In Figure 5.4 there are noticeable areas of high overvaluation (indicated by bright red shading) in the Hout Bay Harbour, Houtbaai SP and Penzance Estate subplaces, where actual house prices are lower than those predicted by the regression model. In these areas some missing variables inhibit the explanatory power of the regression model. It also appears that specific variables may be unique to certain areas. Should they be included in the regression analysis, the predictability of the house prices may be more in line with the actual house values. The task of identifying potential price-reducing factors is difficult. In the zone of high overvaluation in Penzance Estate the proximity to the informal settlement could be a value-reducing factor. Although informal

settlement distance was not a significant variable in Hout Bay in general, it appears to have a

localised effect on this area, with an effective threshold of influence of about 1 km. Likewise, the omitted fish factories distance and harbour distance variables may have a localised effect on the Hout Bay Harbour area, but not on Hout Bay house prices in general. Higher predicted than actual prices in the Hout Bay Harbour area may also be explained by the fact that this area’s historically low socio-economic status (see Section 1.4) has not been adequately captured in the model.
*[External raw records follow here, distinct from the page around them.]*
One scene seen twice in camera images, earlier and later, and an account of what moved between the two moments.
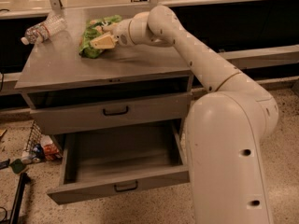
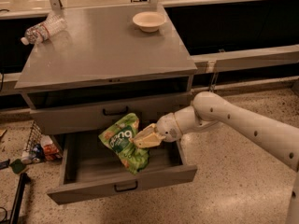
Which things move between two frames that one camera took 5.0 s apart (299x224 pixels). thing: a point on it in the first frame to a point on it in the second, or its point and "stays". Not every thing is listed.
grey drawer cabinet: x=121 y=116 stays
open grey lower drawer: x=102 y=165 stays
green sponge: x=18 y=166 stays
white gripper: x=121 y=33 to x=166 y=127
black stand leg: x=24 y=179 stays
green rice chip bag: x=94 y=30 to x=117 y=138
There are many small areas shown in Figure 5.4 where the regression model has underestimated house prices, i.e. where actual house prices are higher than those predicted by the model. These areas are indicated by dark blue shading and are mostly located in the Scott Estate and Berg-en- Dal subplaces, while there is a large area in Houtbaai SP close to the beach and another in the Helgarda subplace. In these underestimated zones the regression model has not captured the effects of key variables that might explain the larger than normal deviations between predicted and actual house prices. As these zones of underestimation are mostly close to the sea, the value- adding effects of proximity to the beach and sea views were most probably inadequately explained by the regression model. Had the beach distance and view variables been included in the regression model they could have added explanatory power to the differences in the predicted and actual house prices in these underestimated areas. However, both the beach distance and view

variables are weak predictors in Hout Bay’s property market in general (see Tables 4.3 and 4.4).

5.5 CONCLUSION

This chapter concludes the statistical analyses done in the research. It described the regression analysis and its results led to the fulfilment of the fourth objective of the study, namely to assess the collective effect of multiple variables on property sales prices, as well as their relative contributions. In the next chapter the thesis is concluded by underscoring its salient features and findings, and by recommending some avenues of future research.